Reste l’utilisation langue auxiliaire neutre, n’appartenant à aucun peuple. Le simple droit d’utiliser une langue comme l’espéranto encouragerait probablement un certain nombre de personnes (certes pas toutes, tant les phénomènes de langue et de lingua franca sont livrées à une lourde inertie) à l’apprendre et à l’utiliser, tant pour son accessibilité que pour l’idéal, plus politique qu’elle représenterait en matière d’équité entre les peuples et les cultures. Ce serait une bouffée d’air – même minoritaire – pour bien des langues et cultures. Imaginons l’effet au Québec, où la proximité géographique à l’anglais se conjugue avec son usage comme lingua franca. Un peu d’espéranto ne détendrait-il pas l’atmosphère – linguistiquement mais pourquoi pas aussi politiquement?

Difficile en pratique? Pas nécessairement. Selon moi, il est possible d’avoir une, deux ou trois lingua franca courantes. C’est gérable, pas besoin de monopole. Le parlement européen gère (difficilement, certes) 24 langues!

Je ne prétends pas que ce soit la panacée. De grandes langues régionales demeureront et seront utilisées comme lingus franca. Une très grande langue nationale restera peut-être même au sommet de la pyramide. Mais une langue auxiliaire neutre peut se révéler un outil supplémentaire très utile pour fournir une solution que les autres systèmes ou langues n’offrent pas: une communication à la fois simple, directe et équitable.

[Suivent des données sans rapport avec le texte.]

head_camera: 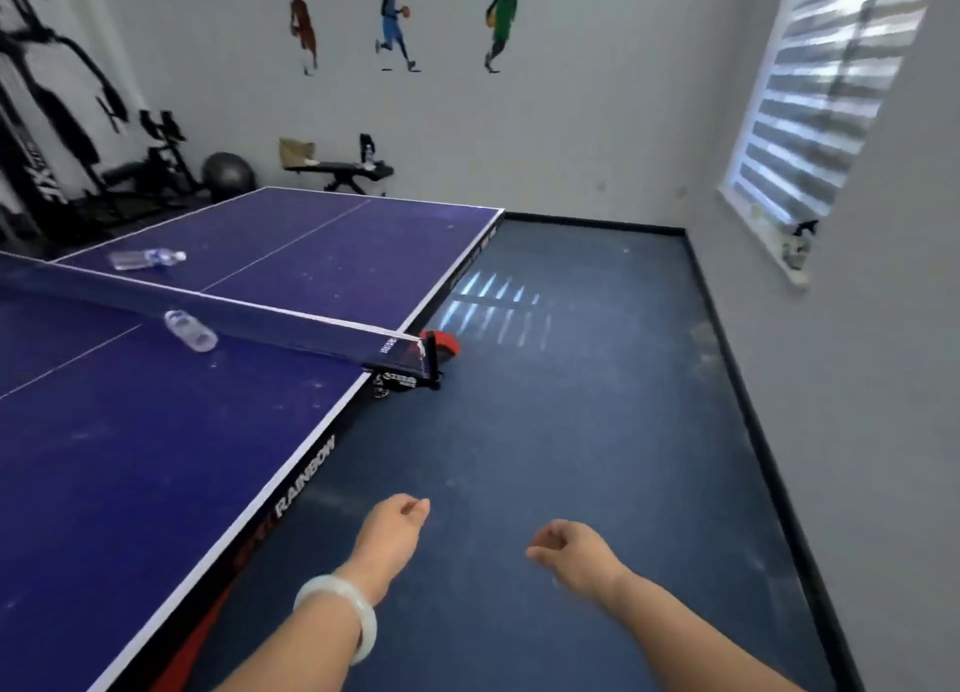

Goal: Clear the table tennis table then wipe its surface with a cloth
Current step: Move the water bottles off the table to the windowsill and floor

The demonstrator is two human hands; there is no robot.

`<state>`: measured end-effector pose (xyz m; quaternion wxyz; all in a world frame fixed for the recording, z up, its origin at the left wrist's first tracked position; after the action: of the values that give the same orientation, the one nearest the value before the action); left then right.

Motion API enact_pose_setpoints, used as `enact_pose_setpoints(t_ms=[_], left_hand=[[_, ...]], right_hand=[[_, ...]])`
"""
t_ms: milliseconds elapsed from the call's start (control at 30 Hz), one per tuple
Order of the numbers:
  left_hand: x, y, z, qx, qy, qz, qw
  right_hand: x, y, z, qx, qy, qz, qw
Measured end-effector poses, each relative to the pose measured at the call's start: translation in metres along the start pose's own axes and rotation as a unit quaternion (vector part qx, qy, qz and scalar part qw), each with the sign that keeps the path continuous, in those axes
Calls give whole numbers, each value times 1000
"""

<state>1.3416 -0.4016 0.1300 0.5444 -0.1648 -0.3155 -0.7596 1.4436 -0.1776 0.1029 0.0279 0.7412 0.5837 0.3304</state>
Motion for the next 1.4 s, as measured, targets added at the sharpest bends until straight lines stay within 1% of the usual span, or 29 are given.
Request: enact_pose_setpoints(t_ms=[167, 267, 433, 600, 700, 800, 967, 1133, 1267, 1400], left_hand=[[69, -54, -45, 58, 45, 49, 996], [112, -91, -66, 91, 45, 86, 991], [180, -148, -94, 144, 41, 138, 979], [227, -182, -126, 186, 72, 162, 966], [250, -205, -150, 206, 78, 170, 961], [272, -239, -172, 223, 80, 168, 957], [316, -304, -192, 227, 93, 157, 957], [361, -374, -219, 221, 87, 177, 955], [380, -414, -249, 249, 50, 190, 948], [393, -446, -277, 303, -45, 200, 931]], right_hand=[[-67, -81, -75, 41, 54, -74, 995], [-103, -136, -119, 69, 62, -110, 990], [-165, -219, -197, 91, 62, -174, 979], [-226, -266, -265, 128, 113, -229, 958], [-260, -294, -289, 111, 116, -257, 953], [-288, -327, -310, 101, 121, -271, 950], [-318, -377, -344, 66, 139, -264, 952], [-352, -420, -378, 56, 146, -262, 952], [-385, -442, -397, 43, 158, -293, 942], [-418, -482, -432, 54, 152, -293, 942]])
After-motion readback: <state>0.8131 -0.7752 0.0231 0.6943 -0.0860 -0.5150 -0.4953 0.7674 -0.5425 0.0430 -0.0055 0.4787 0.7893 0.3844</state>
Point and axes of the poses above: each hand's wrist, its own y-axis away from the middle knuckle, its own x-axis out of the back of the hand, z = x × y, the point moved 4 cm from there along -y, towards the middle knuckle, and after that the axes turned 5 degrees about -y, right-handed, at the moved point
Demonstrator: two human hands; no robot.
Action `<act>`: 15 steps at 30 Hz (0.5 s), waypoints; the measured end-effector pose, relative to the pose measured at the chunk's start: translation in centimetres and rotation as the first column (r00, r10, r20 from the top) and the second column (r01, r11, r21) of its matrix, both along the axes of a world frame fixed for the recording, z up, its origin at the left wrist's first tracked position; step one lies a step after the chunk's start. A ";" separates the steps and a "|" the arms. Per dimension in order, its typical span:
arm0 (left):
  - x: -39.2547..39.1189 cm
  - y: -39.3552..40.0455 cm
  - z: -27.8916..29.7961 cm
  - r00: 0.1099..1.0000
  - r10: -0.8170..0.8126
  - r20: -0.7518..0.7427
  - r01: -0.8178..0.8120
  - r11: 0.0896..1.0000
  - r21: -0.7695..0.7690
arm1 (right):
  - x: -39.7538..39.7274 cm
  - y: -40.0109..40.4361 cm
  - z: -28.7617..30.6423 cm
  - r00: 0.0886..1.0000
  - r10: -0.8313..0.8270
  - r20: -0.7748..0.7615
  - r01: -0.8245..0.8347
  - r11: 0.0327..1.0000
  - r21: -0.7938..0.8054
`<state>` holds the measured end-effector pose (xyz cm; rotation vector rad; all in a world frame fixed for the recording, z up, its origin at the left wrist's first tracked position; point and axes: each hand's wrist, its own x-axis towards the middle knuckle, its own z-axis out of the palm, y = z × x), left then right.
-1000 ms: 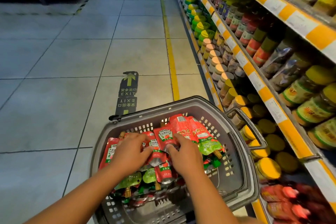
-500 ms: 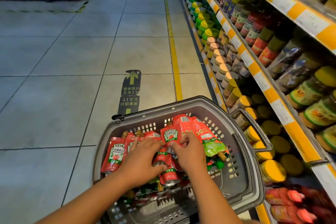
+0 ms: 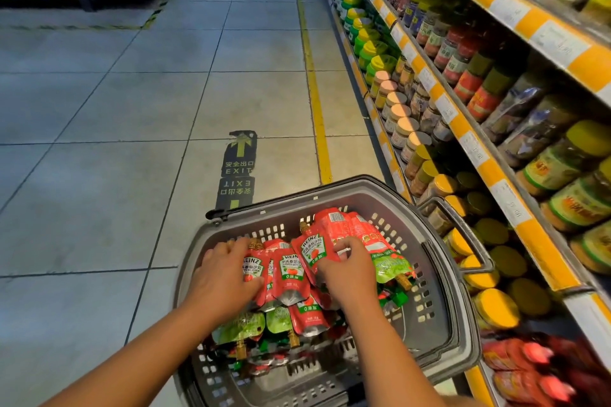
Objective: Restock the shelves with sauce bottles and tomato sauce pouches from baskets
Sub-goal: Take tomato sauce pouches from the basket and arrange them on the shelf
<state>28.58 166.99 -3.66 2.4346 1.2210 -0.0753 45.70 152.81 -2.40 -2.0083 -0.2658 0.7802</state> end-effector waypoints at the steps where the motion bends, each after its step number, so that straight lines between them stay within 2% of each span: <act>1: 0.3 0.1 0.1 1.000 0.014 -0.018 -0.014 1.000 -0.010 | 0.0 -0.1 0.0 1.000 -0.008 -0.004 0.008 1.000 0.005; 5: 0.7 0.9 0.0 0.991 0.032 -0.133 -0.032 0.999 -0.001 | 0.4 -0.4 -0.2 0.999 -0.037 -0.024 0.036 0.999 -0.037; 8: 1.0 1.8 0.4 0.986 0.043 -0.164 -0.050 0.998 -0.035 | 0.4 -0.6 -0.4 0.997 -0.054 -0.049 0.051 0.997 -0.066; 12: 0.8 1.8 0.5 0.994 0.078 -0.078 -0.081 0.996 -0.048 | 0.3 -0.7 -0.2 0.995 -0.049 -0.090 0.040 0.995 -0.095; 15: 0.5 1.3 0.5 0.991 0.113 0.068 -0.107 0.990 -0.087 | 0.3 -1.4 0.3 0.963 -0.130 -0.237 0.128 0.991 -0.025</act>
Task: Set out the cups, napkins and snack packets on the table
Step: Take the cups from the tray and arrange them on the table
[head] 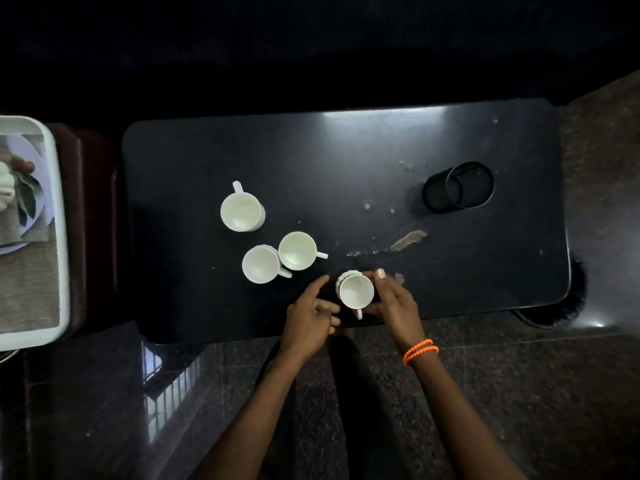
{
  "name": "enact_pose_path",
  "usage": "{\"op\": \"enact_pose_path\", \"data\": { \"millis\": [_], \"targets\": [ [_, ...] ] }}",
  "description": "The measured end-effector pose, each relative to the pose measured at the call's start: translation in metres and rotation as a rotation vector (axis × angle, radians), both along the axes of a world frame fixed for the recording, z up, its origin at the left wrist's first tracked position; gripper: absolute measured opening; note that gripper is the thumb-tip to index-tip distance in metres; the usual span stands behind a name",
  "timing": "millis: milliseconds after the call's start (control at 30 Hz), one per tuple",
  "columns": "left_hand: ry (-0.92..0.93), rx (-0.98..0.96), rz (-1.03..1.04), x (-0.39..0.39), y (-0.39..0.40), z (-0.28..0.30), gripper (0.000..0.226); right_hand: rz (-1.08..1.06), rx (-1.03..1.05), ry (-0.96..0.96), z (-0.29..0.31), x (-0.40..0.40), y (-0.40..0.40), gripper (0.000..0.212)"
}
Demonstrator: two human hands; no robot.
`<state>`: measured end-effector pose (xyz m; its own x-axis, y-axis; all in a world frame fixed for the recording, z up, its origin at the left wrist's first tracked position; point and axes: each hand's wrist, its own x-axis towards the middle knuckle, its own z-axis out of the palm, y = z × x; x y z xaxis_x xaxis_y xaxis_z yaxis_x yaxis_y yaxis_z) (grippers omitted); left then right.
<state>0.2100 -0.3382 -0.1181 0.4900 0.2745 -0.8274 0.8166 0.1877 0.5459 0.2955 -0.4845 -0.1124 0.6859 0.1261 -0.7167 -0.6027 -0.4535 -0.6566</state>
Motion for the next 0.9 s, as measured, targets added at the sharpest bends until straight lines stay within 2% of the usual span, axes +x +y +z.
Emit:
{"op": "enact_pose_path", "data": {
  "millis": [100,200,300,367,500,567,733,800,900],
  "targets": [
    [0.025,0.034,0.182,-0.002,0.01,0.004,0.057,0.079,-0.091,-0.03,0.009,0.005,-0.002,0.043],
    [0.027,0.085,0.329,-0.001,0.018,0.003,0.045,0.148,-0.279,-0.311,0.011,0.018,-0.005,0.048],
    [0.003,0.044,0.479,0.003,0.018,0.006,0.032,0.112,-0.267,-0.568,0.023,0.036,0.018,0.047],
    [0.014,0.029,0.541,0.005,0.017,0.006,0.026,0.186,-0.21,-0.646,0.024,0.042,0.049,0.048],
    [0.004,-0.01,0.671,0.005,0.015,0.01,0.03,0.456,-0.112,-0.571,0.017,0.039,0.107,0.039],
    [-0.034,-0.044,0.737,0.006,0.016,0.012,0.032,0.51,-0.124,-0.518,0.009,0.035,0.121,0.039],
    [-0.101,-0.06,0.785,0.009,0.026,0.015,0.04,0.389,-0.139,-0.437,-0.001,0.014,0.127,0.043],
    [-0.099,-0.032,0.739,0.006,0.029,0.016,0.047,0.363,-0.114,-0.398,-0.002,-0.001,0.126,0.04],
    [-0.08,0.037,0.641,0.0,0.032,0.023,0.045,0.238,-0.067,-0.309,-0.001,-0.019,0.123,0.042]
  ]
}}
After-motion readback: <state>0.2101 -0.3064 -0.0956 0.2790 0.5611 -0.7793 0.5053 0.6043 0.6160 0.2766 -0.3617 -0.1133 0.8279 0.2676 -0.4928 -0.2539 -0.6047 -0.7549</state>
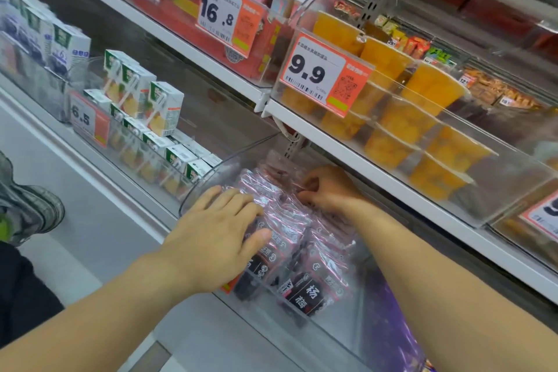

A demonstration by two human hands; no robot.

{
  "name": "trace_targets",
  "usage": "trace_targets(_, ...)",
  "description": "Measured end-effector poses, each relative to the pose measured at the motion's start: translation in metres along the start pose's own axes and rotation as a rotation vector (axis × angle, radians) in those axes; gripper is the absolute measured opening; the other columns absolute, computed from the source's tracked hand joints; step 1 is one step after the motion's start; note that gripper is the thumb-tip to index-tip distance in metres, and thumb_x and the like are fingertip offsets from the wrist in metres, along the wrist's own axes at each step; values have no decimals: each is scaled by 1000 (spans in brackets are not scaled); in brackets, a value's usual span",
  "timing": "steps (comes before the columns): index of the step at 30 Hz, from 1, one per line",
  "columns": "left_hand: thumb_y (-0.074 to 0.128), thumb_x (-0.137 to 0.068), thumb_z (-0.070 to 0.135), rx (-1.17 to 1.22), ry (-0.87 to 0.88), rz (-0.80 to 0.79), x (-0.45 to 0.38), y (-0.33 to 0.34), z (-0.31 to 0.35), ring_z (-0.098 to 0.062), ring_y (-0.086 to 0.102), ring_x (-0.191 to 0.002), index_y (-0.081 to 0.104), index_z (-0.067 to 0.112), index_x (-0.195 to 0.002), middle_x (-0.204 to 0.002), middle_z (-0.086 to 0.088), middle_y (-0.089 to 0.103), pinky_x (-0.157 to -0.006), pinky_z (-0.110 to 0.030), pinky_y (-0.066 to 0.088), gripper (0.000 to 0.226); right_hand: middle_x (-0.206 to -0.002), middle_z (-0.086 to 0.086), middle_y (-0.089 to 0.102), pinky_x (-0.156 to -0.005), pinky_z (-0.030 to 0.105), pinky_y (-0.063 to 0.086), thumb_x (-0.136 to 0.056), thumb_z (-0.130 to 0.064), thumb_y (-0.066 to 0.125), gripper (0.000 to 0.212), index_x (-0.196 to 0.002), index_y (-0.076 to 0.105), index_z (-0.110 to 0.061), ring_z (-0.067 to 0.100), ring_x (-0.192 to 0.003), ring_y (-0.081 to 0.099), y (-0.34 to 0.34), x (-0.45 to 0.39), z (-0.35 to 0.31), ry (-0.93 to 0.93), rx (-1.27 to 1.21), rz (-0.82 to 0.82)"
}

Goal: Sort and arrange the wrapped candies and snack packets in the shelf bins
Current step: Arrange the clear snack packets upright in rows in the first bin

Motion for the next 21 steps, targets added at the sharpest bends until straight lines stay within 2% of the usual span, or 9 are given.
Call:
trace_targets(3,10,-98,64,0,-3,6,1,-1,0,-15,46,-129,55,31,-125,-130,12,55,-119,-41,16,62,-77,-8,69,-58,20,42,-83,-27,80,9,-81,76,-19,6,-71,61,1,0,0,-3,16,-8)
trace_targets(7,9,-99,64,-8,3,4,1,1,0,-15,45,-130,54,32,-126,-131,13,54,-119,-41,16,61,-76,-17,63,-68,19,41,-84,-27,78,6,-79,75,-26,1,-73,57,11,2,11,64,-69,74)
trace_targets(11,3,-97,65,-17,2,-18,0,1,0,-12,40,-133,49,34,-130,-134,15,48,-119,-38,10,65,-79,-9,71,-61,20,41,-82,-30,80,12,-77,75,-21,7,-73,63,6,-3,10,52,28,-64)
trace_targets(17,2,-96,65,-7,-8,-10,0,-1,0,-13,40,-134,49,34,-131,-135,15,49,-118,-37,6,67,-88,-5,69,-71,21,42,-84,-29,78,14,-94,75,-20,8,-78,61,12,6,19,-8,-44,7)
trace_targets(21,0,-95,66,-20,-5,-17,0,-1,0,-11,37,-134,47,36,-130,-135,17,47,-119,-36,6,66,-100,-10,65,-82,23,46,-89,-31,73,26,-113,67,-26,9,-93,62,6,13,24,2,-185,58)
Point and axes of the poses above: each hand's wrist, its own x-axis away from the middle knuckle, its own y-axis out of the palm, z = x × y, the point moved 2 cm from there along -x, towards the middle knuckle
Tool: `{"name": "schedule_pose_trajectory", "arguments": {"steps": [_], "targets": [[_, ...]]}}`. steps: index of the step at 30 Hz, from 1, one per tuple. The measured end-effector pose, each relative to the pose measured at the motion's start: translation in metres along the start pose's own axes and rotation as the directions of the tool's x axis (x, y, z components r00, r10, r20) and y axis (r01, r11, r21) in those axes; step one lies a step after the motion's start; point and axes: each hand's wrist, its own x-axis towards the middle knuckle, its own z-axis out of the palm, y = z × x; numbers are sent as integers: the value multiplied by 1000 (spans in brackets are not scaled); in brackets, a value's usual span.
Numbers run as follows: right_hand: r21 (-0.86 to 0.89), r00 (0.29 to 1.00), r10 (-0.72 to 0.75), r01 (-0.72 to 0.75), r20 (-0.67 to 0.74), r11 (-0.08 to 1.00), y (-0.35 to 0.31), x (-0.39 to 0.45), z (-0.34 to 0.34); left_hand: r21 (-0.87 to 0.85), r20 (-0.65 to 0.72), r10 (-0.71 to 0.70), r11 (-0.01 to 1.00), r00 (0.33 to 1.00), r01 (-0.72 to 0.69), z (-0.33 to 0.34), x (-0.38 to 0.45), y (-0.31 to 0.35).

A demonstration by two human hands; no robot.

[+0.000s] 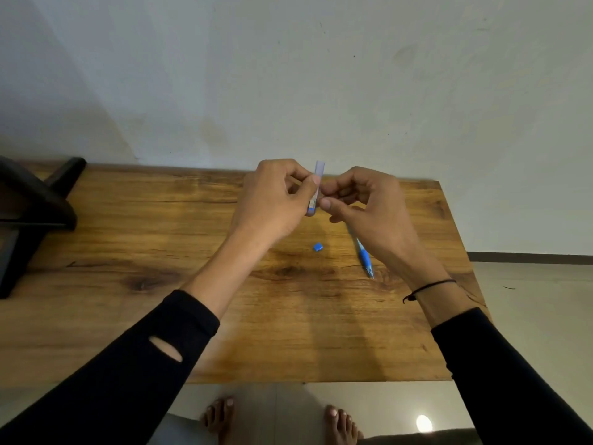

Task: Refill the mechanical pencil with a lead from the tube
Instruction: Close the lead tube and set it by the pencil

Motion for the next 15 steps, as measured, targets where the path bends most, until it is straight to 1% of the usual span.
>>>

La Riverego, bulletin de la Société québécoise d’espéranto, publiera d’ailleurs bientôt un article écrit par votre serviteur sur ce même sujet, pour celles et ceux que ça intéresse (en espéranto).

Pour rappel, l’espéranto est une langue construite (donc pas une langue naturelle parlée par une population en particulier), mais une langue à part entière, permettant de tout exprimer et qui vise à permettre une communication équitable entre personnes de langues maternelles différentes.

Initiée par L. L. Zamenhof, ophtalmologue de profession vivant à Białystok, ville située à l’est de la Pologne, à l’époque dans l’Empire russe, elle est aujourd’hui présente à peu près partout dans le monde, en nombre absolu limité, mais suffisamment pour qu’on trouve des espérantophones dans la plupart des grandes (et quelquefois pas si grandes) villes du monde.

N’étant pas la langue d’un peuple en particulier, il fonctionne comme langue neutre ou « équitable » (comme j’aime le dire en français), n’étant pas la langue maternelle des interlocuteurs (ce qui donne presque inévitablement un avantage de l’un sur l’autre). Elle vise à protéger les langues et les cultures et non à les remplacer.

Facile à apprendre de par la grande régularité de sa grammaire, elle est utilisée par toutes sortes de gens pour voyager, correspondre, lire, apprendre, s’amuser, et même en famille!